10. Using Relu activation after max-pooling means that you perform a calculation after you reduce the dimension, which can be reduced by a few seconds. This can shorten the running time of the Mxnet framework by 3 seconds.
  
11. Some additional checks that may be useful:
  
Does the specified kernel (3) become a symmetric tuple (3,3) or 1-dimensional convolution (3,1)?
  
Is the step size (in Maximum pooling) the default to () or equal to the kernel (keras)?
  
The default padding is usually off (0,0) or valid, but it is useful to check that it is not on/' same '
  
Whether the default activation on the convolution layer is ' None ' or ' ReLu '
  
Initialization of bias values may not be possible (sometimes without bias values)
  
The descent of gradients and the processing of infinite values or nans may differ depending on the frame
  
Some frameworks support sparse tags, not one-hot encoded types (for example, I use TensorFlow with f.nn.sparse_softmax_cross_entropy_with_logits functions)
  
The assumptions of the data types may be different-for example, I tried to initialize X and Y with the float32 and int32 types. However, in Torch y requires a double type (which is to be used in torch. Data in Longtensor (y). Cuda function)
  
If the framework has a slightly lower-level API, make sure you do not calculate the gradient by setting training= false during testing.
  
12, it is said to install support python3.5 version of Caffe2 a little difficult. So I'm sharing a script here.
  
About RNN
  
1, most frameworks (such as TensorFlow), there are multiple RNN implementations/cores; Once lowered to the CUDNN lstm/gru level, the execution speed is the fastest. However, this implementation is less flexible (for example, you might want the layer to be normalized), and then there may be a problem if you run the inference on the CPU.
  
2, at the CUDNN level, most of the framework's running time is very similar. This nvidia blog article has written several interesting methods for CUDNN optimization of cyclic neural networks, such as fusion-"combining the computation of many small matrices with the computation of large matrices, and as much as possible, streaming the calculations to increase the ratio of memory I/O calculations to better performance on the GPU

Deep learning Framework which strong: TensorFlow? Caffe? MXNet? Keras? Pytorch?

Contact Us

The content source of this page is from Internet, which doesn't represent Alibaba Cloud's opinion; products and services mentioned on that page don't have any relationship with Alibaba Cloud. If the content of the page makes you feel confusing, please write us an email, we will handle the problem within 5 days after receiving your email.

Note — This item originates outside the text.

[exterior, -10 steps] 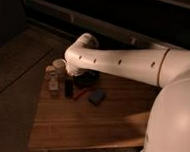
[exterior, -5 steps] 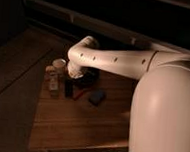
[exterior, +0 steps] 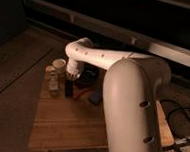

If you find any instances of plagiarism from the community, please send an email to: info-contact@alibabacloud.com and provide relevant evidence. A staff member will contact you within 5 working days.

A Free Trial That Lets You Build Big!

Start building with 50+ products and up to 12 months usage for Elastic Compute Service

  • Sales Support

    1 on 1 presale consultation

  • After-Sales Support

    24/7 Technical Support 6 Free Tickets per Quarter Faster Response

  • Alibaba Cloud offers highly flexible support services tailored to meet your exact needs.